Identity & Access Governance

Access should be deliberate, explainable, and revocable.

Good platform access control does not stop at authentication. It also defines how roles are applied, how sessions are managed, how privileged flows are protected, and how access can be revoked or constrained when risk changes.

Healthy access patterns

  • Role-based access with clear privilege boundaries
  • Separate treatment for public, user, admin, integration, and worker identities
  • Shorter and more controlled sessions for privileged access
  • Revocable sessions and explicit access lifecycle management
  • Clearer visibility into who accessed what and when
  • Additional friction for higher-risk actions where appropriate

Weak access patterns to avoid

  • Overly broad privilege assigned to ordinary users or administrators
  • Shared access assumptions across different identity classes
  • Long-lived sessions with weak oversight
  • Limited auditability for privileged activity
  • Access flows that cannot be cleanly revoked or governed
  • Security models that rely only on the presence of a login screen
Operational Confidence

Governed change matters as much as secure access.
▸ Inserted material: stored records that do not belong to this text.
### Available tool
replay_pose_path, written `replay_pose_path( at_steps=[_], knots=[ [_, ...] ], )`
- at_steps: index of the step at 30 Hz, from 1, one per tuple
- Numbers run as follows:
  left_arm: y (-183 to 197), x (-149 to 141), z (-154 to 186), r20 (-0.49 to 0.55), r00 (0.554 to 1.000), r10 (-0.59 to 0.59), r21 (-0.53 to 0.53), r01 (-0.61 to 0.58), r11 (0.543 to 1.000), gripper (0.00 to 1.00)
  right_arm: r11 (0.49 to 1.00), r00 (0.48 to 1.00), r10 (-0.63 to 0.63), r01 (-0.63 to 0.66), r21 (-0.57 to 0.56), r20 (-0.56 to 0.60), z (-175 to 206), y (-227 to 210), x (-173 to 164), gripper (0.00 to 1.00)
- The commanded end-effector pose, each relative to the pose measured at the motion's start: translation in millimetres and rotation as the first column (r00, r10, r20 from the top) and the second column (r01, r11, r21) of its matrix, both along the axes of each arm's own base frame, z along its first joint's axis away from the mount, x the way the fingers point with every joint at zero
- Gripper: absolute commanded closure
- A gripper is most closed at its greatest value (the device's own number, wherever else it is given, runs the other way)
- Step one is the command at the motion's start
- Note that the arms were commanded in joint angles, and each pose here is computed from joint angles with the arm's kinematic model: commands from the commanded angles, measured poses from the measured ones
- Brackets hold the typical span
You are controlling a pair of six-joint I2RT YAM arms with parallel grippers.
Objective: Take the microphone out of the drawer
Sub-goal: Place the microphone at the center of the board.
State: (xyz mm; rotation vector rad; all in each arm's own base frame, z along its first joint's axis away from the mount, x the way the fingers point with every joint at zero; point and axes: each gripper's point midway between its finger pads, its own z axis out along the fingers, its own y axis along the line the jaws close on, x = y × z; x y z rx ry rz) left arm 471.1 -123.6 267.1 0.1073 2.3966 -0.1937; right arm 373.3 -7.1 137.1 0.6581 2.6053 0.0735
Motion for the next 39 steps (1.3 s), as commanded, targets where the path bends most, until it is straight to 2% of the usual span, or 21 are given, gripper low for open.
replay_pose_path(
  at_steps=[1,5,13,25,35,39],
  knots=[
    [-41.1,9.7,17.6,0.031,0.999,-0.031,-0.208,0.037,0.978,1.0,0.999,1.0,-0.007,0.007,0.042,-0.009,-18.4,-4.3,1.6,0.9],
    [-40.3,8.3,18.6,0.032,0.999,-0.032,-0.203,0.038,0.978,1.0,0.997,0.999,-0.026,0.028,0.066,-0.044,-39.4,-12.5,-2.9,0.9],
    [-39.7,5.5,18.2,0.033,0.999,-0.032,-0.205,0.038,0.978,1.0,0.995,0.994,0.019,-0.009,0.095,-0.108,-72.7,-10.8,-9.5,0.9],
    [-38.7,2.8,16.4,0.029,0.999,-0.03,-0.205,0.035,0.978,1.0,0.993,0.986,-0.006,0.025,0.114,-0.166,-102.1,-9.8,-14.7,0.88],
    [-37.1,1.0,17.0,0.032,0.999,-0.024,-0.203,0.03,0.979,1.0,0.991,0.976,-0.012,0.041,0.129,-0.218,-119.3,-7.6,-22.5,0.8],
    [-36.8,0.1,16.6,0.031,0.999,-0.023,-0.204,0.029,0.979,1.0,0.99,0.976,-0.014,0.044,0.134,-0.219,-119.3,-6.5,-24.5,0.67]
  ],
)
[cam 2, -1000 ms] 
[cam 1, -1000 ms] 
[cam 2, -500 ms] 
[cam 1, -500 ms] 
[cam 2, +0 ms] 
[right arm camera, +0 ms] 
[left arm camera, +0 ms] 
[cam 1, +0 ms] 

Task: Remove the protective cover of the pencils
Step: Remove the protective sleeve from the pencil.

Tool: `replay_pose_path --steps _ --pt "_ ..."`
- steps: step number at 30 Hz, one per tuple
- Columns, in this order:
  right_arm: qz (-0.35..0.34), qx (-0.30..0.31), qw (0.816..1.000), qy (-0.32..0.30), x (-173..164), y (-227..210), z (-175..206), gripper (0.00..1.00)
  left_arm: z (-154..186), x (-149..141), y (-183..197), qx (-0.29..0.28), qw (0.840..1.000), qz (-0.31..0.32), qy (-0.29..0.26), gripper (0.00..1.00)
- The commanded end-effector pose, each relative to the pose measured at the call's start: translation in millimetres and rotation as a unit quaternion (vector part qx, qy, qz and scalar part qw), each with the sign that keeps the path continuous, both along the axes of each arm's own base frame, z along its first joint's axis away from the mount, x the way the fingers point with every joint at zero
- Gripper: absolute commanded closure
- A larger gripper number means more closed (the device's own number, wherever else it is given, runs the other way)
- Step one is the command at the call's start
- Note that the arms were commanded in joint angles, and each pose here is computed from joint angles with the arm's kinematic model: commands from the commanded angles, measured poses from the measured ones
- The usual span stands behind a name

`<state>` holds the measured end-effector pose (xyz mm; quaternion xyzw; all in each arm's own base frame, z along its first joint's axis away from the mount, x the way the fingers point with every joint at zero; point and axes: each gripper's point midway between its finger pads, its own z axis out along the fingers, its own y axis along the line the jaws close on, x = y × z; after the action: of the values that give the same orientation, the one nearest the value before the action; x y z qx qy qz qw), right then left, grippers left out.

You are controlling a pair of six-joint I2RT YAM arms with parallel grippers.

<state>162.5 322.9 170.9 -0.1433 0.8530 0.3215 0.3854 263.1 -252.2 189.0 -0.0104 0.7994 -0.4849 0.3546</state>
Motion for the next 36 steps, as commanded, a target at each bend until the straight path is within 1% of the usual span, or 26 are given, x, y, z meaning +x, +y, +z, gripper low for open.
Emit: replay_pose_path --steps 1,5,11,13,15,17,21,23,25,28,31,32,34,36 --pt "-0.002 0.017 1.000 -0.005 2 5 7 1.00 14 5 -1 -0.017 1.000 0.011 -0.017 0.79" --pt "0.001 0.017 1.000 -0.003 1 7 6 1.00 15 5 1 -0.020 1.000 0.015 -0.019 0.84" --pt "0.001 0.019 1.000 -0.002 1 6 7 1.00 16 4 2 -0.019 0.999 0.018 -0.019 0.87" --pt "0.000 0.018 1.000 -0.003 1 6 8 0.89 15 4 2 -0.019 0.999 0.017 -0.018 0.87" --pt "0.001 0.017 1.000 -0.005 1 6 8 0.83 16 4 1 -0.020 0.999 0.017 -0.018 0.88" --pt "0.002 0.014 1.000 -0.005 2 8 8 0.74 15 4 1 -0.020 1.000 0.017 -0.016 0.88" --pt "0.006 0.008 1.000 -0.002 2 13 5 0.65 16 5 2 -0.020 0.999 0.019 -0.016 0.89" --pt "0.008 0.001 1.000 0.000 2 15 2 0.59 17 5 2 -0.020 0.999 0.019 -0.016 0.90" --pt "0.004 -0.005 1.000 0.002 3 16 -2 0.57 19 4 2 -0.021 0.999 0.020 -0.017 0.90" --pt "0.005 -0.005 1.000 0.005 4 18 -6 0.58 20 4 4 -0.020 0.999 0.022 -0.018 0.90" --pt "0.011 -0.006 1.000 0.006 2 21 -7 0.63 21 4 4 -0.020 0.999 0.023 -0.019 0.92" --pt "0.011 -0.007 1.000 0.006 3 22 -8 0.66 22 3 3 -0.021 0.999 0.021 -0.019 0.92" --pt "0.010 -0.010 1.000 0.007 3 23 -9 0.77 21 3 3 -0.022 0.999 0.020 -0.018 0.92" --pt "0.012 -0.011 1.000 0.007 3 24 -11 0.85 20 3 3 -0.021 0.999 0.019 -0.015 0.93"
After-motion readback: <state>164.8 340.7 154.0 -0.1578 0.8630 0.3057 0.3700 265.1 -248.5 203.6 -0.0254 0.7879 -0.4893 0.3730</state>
Strong platforms also govern what can change, who can change it, and how those changes are observed and audited. Configuration separation, approval paths for sensitive updates, and role-based controls matter because operations are part of security, not separate from it.
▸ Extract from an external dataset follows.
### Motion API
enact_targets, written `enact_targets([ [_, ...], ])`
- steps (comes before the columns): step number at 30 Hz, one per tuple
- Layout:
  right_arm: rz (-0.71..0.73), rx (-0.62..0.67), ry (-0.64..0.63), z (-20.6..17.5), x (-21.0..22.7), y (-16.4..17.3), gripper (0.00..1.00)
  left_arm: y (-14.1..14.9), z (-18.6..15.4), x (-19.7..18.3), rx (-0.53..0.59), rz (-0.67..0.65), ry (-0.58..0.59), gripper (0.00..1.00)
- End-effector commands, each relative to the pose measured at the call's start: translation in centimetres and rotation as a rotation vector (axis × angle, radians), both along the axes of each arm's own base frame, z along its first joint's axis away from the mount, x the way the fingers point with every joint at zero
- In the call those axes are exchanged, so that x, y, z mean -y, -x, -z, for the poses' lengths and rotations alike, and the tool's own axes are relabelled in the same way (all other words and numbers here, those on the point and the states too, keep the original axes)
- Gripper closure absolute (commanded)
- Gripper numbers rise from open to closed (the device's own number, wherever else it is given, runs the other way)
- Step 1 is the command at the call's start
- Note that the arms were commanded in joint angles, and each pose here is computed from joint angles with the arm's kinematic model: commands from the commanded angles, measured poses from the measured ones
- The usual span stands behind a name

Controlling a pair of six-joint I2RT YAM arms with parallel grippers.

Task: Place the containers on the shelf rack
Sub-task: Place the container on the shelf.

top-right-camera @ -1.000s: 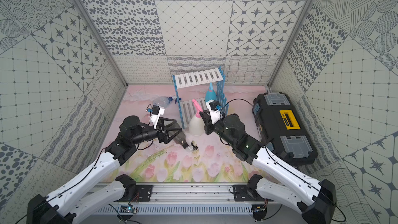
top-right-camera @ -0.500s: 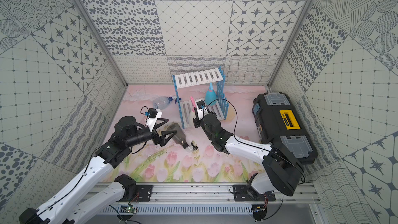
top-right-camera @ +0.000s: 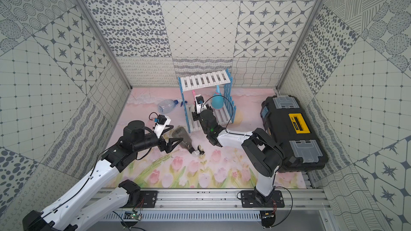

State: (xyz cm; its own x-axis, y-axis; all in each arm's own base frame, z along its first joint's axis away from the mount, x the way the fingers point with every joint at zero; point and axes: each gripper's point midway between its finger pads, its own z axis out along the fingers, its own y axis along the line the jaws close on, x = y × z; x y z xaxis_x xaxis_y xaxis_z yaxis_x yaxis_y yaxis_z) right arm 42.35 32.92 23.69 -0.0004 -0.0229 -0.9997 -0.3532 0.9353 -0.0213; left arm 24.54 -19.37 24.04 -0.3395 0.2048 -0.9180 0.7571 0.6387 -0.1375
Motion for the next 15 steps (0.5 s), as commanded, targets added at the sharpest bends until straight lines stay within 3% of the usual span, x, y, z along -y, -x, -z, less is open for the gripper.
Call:
enact_targets([
  [1, 0.032, 0.097, -0.031, -2.2, -0.3, -1.3, 1.0, -0.2, 0.4, -0.1, 0.027, 0.012, -0.037, 0.01],
  [15, 0.035, 0.013, 0.001, 1.1, -1.9, -4.8, 1.0, -0.2, 0.8, 0.0, 0.016, 0.026, -0.047, 0.01],
])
In practice, this means platform configuration, release activity, administrative updates, entitlement changes, and integration behaviour should all be visible enough to support trustworthy operations and accountable decision-making.
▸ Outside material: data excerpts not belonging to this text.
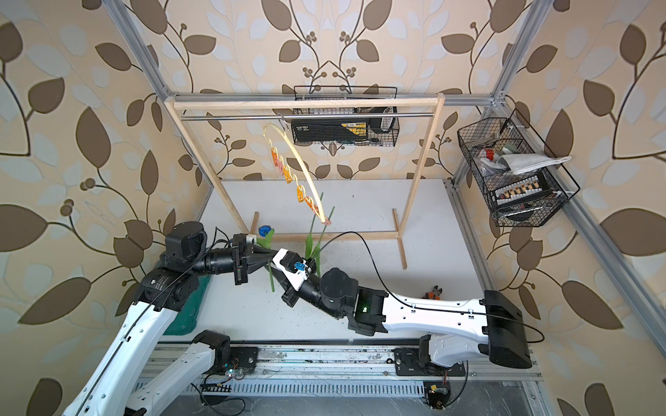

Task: Dry the flowers on a clothes hanger
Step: Pick up the flower at the center of the board.

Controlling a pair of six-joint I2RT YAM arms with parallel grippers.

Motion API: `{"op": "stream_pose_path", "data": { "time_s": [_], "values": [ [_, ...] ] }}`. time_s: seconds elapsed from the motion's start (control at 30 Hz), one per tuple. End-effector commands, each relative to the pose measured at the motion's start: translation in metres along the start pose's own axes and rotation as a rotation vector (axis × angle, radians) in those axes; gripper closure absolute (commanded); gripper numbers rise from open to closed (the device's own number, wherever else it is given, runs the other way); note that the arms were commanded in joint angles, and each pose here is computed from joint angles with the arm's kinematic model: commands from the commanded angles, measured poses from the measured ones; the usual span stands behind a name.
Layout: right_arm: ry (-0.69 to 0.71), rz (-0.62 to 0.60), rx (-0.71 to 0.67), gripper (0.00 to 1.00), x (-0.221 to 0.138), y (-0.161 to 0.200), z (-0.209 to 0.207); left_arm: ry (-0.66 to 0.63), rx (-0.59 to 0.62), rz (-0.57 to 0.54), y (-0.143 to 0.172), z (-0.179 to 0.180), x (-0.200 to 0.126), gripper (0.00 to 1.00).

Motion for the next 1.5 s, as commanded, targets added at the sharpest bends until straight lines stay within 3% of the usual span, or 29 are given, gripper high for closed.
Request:
{"op": "stream_pose_path", "data": {
  "time_s": [0.0, 0.13, 0.23, 0.37, 0.73, 1.1, 1.47],
  "values": [
    [-0.054, -0.081, 0.034, 0.87, 0.002, -0.023, 0.007, 0.006, 0.044, 0.065, 0.013, -0.005, 0.000, 1.00],
    [-0.040, -0.077, 0.050, 0.88, 0.004, -0.023, 0.006, 0.001, 0.041, 0.063, 0.011, -0.003, 0.000, 1.00],
    [-0.032, -0.082, 0.073, 0.77, 0.005, -0.024, 0.006, 0.002, 0.040, 0.059, 0.010, -0.001, 0.001, 1.00],
    [-0.022, -0.097, 0.104, 0.76, 0.008, -0.025, 0.005, 0.009, 0.047, 0.052, 0.009, -0.002, 0.001, 1.00],
    [0.015, -0.102, 0.126, 0.80, 0.011, -0.025, 0.003, 0.015, 0.052, 0.048, 0.008, -0.002, 0.001, 1.00],
    [0.147, -0.095, 0.233, 0.82, 0.020, -0.028, -0.008, 0.013, 0.053, 0.034, 0.005, 0.002, 0.002, 1.00],
    [0.187, -0.097, 0.255, 1.00, 0.019, -0.027, -0.012, 0.013, 0.051, 0.031, 0.005, 0.002, 0.001, 0.99]
  ]
}}
Point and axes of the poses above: each gripper's point midway between its finger pads, its own x axis out along the fingers, its own z axis along the line the jaws close on, y = z × x, the point moved 7 cm from there along -x, back along the fingers
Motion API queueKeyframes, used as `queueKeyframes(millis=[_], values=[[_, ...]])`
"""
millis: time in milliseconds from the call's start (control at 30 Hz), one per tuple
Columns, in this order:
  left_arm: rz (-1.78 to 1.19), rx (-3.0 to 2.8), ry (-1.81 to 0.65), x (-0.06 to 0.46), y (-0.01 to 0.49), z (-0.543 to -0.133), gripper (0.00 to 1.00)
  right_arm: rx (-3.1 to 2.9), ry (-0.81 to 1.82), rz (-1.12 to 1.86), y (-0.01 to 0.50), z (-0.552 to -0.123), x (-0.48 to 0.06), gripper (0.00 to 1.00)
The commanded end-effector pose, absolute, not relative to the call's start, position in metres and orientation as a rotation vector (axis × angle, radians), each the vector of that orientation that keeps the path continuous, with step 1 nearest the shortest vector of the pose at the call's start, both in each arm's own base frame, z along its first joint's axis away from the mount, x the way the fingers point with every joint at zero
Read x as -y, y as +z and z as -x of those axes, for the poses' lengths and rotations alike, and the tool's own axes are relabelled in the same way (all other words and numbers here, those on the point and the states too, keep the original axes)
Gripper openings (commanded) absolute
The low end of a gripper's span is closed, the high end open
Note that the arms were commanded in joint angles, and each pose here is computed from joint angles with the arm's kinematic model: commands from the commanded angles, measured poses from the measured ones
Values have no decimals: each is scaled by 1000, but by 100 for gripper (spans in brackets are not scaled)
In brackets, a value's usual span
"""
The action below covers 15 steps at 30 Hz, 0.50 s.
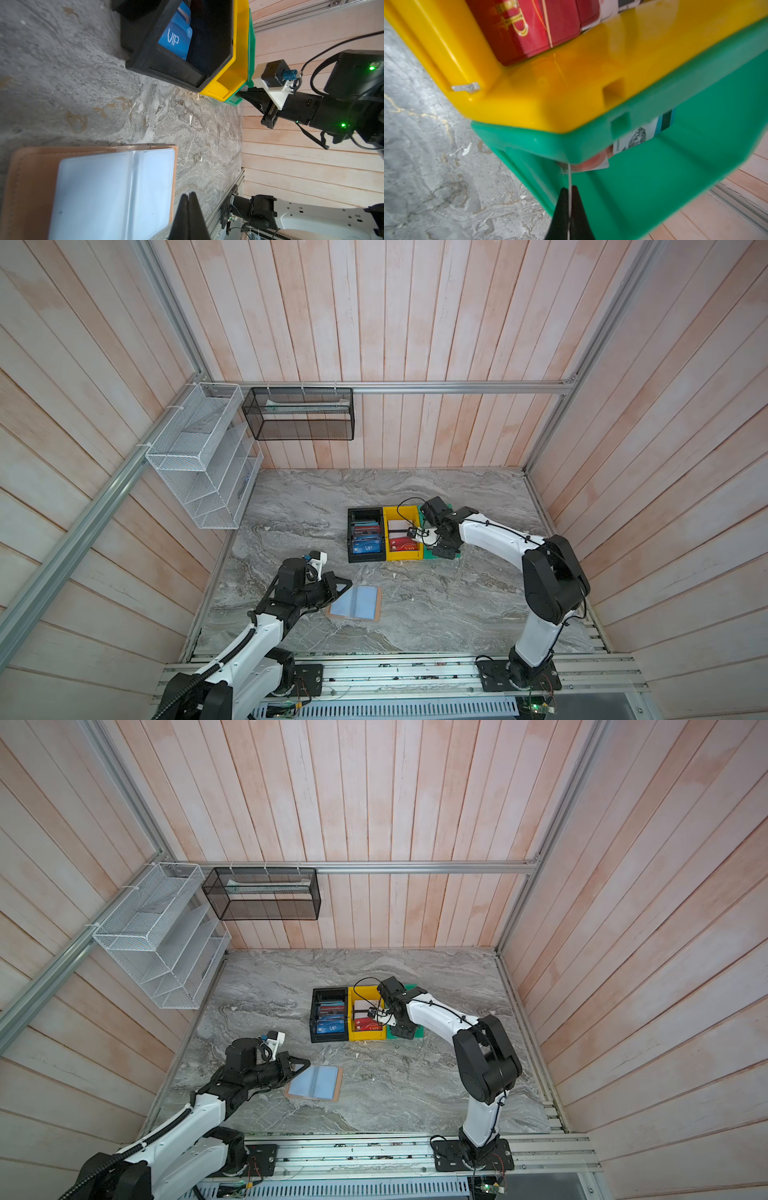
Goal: Take the credit cards out of the card holder
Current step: Place the credit card in the storage box.
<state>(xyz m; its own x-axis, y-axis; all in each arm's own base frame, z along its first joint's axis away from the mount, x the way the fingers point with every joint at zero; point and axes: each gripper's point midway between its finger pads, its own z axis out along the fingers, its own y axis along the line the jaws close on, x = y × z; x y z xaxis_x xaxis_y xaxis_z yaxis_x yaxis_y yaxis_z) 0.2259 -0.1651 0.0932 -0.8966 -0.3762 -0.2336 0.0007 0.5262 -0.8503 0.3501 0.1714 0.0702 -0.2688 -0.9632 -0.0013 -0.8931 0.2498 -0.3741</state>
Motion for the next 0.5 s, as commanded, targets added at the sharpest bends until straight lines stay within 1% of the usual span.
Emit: queueKeyframes(millis=[0, 200, 333, 400, 467], values=[[301, -2370, -1314, 163, 91, -227, 0, -2267, -497, 1741, 76, -349, -166, 2], [299, -2369, -1312, 163, 91, -226, 0, -2262, -526, 1725, 77, -353, -163, 9], [301, -2369, -1309, 163, 91, -227, 0, -2258, -532, 1716, 79, -355, -163, 12], [299, -2368, -1308, 163, 91, -227, 0, -2258, -521, 1714, 80, -356, -165, 11], [302, -2371, -1306, 163, 90, -227, 0, -2266, -481, 1723, 80, -353, -168, 8]])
  • Append-only audit trails with actor, action, entity, correlation, and before/after context where appropriate
  • Configuration and capability management for safer rollout and controlled change
  • Administrative governance around sensitive platform actions
  • Integration and webhook controls with idempotent replay-safe handling
  • Incident visibility, observability, and release-aware operational response
  • Clearer runtime traceability through metrics, logs, and structured event signals
Secure Runtime Principles

Platform safety depends on the runtime environment as much as on design-time intent.

Security requires the platform to behave responsibly once it is live. That includes the way requests are processed, how external traffic is handled, how failures are surfaced, and how the platform supports investigation and response under real operating conditions.

1

Protect

Apply identity controls, hardening measures, request protection, and safer defaults across browser, application, administrative, and integration surfaces.

2

Observe

Use audit trails, logging, health signals, telemetry, and runtime visibility to understand how the platform is behaving and where risks may be emerging.

3

Govern

Ensure access, changes, configuration, and releases happen through a model that supports accountability, approvals, and operational confidence.

4

Respond

Support investigation, containment, correction, and continuous refinement when incidents, anomalies, or higher-risk activity appears in the platform environment.

Security Position

Our goal is not only secure access. It is secure platform operation.

Becker Technologies approaches security as a long-term platform responsibility. The aim is to create SaaS environments that can be trusted not only at login, but throughout administration, integration, runtime operation, release handling, and ongoing product evolution.

Trustworthy Access

Access should be deliberate, role-aware, monitored where necessary, and consistent with the sensitivity of the platform area being used.

Trustworthy Operations

The platform should provide enough evidence, visibility, and control to support real-world administration, investigation, and responsible change.

Trustworthy Evolution

Security should remain part of how the platform grows, so that new capability strengthens the product rather than undermining its operational integrity.